Il est clair que l’endométriose affecte les femmes de manière différente en termes de type et de gravité des symptômes, d’atteinte du bassin et d’effet sur la santé et la qualité de vie. Par conséquent, le traitement doit être choisi individuellement pour chaque femme, en tenant compte d’autres facteurs tels que l’âge, la réponse aux traitements précédents, le taux de complications chirurgicales et le désir de grossesse. Dans ce cas, l’ablation complète du kyste endométriosique et le soulagement de la compression du nerf sciatique gauche étaient d’égale importance. Les gynécologues et les chirurgiens orthopédistes pensaient tous deux que l’ablation chirurgicale du kyste était nécessaire, mais le choix de l’approche chirurgicale semblait être un défi difficile à relever. La résection laparoscopique de la partie intrapelvienne du kyste et la neurolyse du nerf sciatique pouvaient être réalisées par des gynécologues bien formés et familiers avec la (neuro)anatomie pelvienne. L’approche traditionnelle pour exposer le nerf sciatique est la chirurgie ouverte transglutéale ; cependant, l’incision est longue et l’incidence des complications périopératoires est relativement élevée. Grâce à nos connaissances et à nos compétences en matière de lymphadénectomie ilio-inguinale laparoscopique extrapéritonéale, nous avons proposé une tentative audacieuse et créative basée sur la laparoscopie transglutéale pour réséquer la partie extrapelvienne du kyste le long de l’espace entre le nerf sciatique et les tissus environnants. Bien que cela ait été difficile et risqué, nous avons réussi. Aucune complication peropératoire ou postopératoire n’est survenue dans ce cas. La technique combinée de laparoscopie transabdominale et transglutéale s’est avérée réalisable. Les observations de suivi à court et à long terme de la patiente ont montré une récupération rapide de la chirurgie, une faible incidence de complications périopératoires et, surtout, un bon effet du traitement (soulagement persistant de la douleur et récupération fonctionnelle du membre inférieur).

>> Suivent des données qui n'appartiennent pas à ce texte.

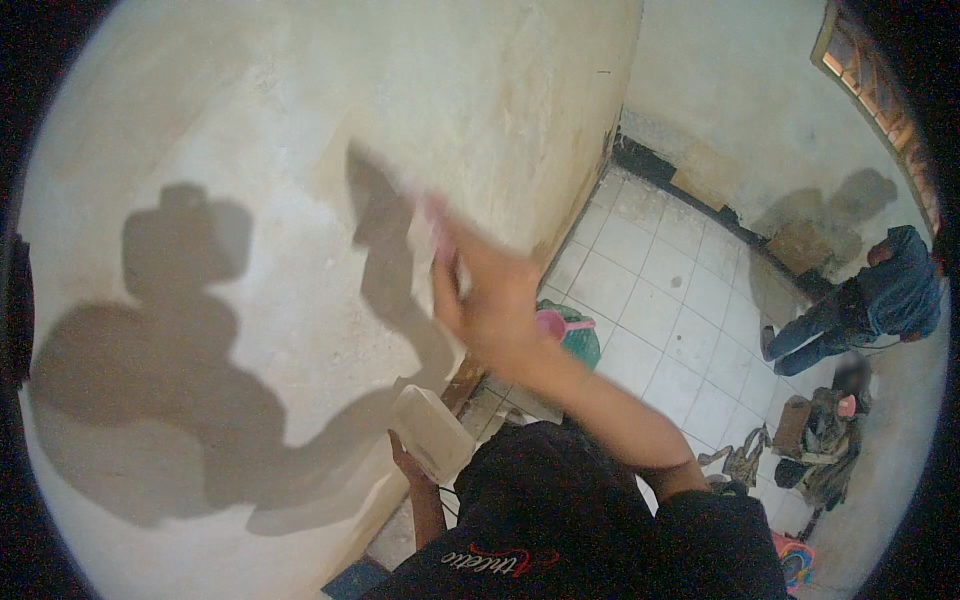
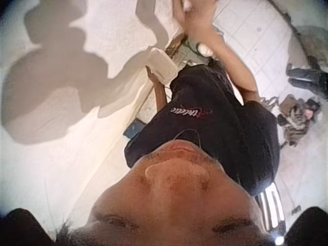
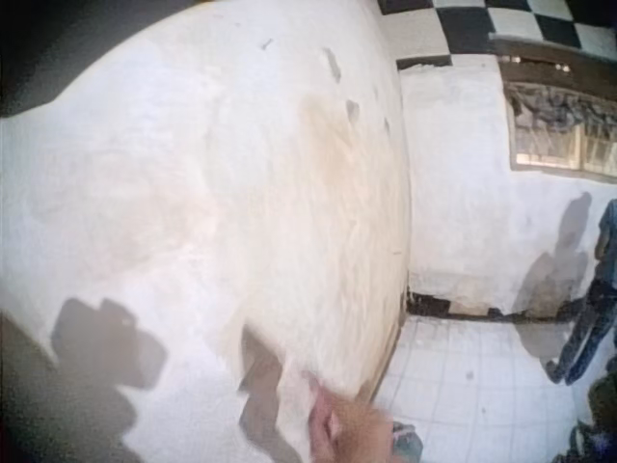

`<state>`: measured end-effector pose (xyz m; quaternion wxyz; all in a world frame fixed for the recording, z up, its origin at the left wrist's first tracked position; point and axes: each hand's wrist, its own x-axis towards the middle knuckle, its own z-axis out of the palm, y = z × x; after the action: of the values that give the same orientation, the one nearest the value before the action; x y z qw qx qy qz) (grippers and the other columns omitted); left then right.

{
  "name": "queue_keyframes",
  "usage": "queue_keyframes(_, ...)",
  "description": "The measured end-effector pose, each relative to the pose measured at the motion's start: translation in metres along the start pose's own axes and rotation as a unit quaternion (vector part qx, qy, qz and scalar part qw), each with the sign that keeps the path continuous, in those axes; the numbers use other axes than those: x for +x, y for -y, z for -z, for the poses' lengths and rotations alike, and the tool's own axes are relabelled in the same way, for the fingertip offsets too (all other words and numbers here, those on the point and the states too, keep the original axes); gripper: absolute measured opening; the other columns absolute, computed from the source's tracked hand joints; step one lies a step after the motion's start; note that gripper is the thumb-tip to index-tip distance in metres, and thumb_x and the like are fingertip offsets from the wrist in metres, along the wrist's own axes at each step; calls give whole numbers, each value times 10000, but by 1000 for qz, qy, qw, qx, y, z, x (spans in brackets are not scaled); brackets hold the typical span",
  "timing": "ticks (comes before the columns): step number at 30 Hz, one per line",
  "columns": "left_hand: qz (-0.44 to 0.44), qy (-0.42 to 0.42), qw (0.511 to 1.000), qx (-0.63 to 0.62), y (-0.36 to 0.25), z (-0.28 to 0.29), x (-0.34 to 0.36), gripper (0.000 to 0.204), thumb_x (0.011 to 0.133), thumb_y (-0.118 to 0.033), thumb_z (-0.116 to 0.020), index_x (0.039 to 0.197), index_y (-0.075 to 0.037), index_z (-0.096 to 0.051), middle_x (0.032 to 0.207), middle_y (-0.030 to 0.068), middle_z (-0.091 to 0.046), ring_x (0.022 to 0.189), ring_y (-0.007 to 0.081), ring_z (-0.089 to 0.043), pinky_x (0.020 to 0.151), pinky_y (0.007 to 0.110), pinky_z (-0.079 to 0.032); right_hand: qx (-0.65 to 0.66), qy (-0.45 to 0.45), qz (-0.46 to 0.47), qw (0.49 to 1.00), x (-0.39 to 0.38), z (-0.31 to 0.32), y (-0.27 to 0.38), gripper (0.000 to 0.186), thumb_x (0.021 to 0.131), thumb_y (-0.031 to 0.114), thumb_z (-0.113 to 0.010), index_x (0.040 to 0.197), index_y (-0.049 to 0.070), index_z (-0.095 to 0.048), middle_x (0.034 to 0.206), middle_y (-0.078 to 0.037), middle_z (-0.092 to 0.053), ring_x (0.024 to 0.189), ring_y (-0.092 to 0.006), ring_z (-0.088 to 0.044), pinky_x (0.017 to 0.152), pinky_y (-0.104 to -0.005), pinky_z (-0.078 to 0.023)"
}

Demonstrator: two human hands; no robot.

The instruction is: The person patches a wall by scraping and applying a material from a white container onto the wall surface using a putty knife.

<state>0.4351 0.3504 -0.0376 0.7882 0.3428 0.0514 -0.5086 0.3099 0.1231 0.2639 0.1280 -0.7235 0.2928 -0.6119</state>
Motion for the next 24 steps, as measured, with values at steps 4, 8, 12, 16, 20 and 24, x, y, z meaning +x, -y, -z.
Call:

Lorsqu’une femme se plaint d’une sciatique unilatérale inexpliquée, en particulier une femme souffrant également de dysménorrhée, l’endométriose du nerf sciatique doit être considérée comme une étiologie potentielle. Les patients sont souvent mal diagnostiqués car ils sont souvent envoyés chez un chirurgien orthopédique, un neurologue ou un neurochirurgien. Le scanner, l’IRM et l’échographie transvaginale/transrectale sont importants pour le diagnostic. L’excision complète de la lésion endométriosique et une neurolyse (ou décompression) adéquate du nerf sciatique sont extrêmement importantes. La coopération multidisciplinaire de gynécologues expérimentés possédant une formation adéquate en (neuro)chirurgie pelvienne laparoscopique et de (neuro)chirurgiens orthopédiques devrait susciter l’intérêt du milieu médical, car cette affection touche plus de patients que nous ne le pensons.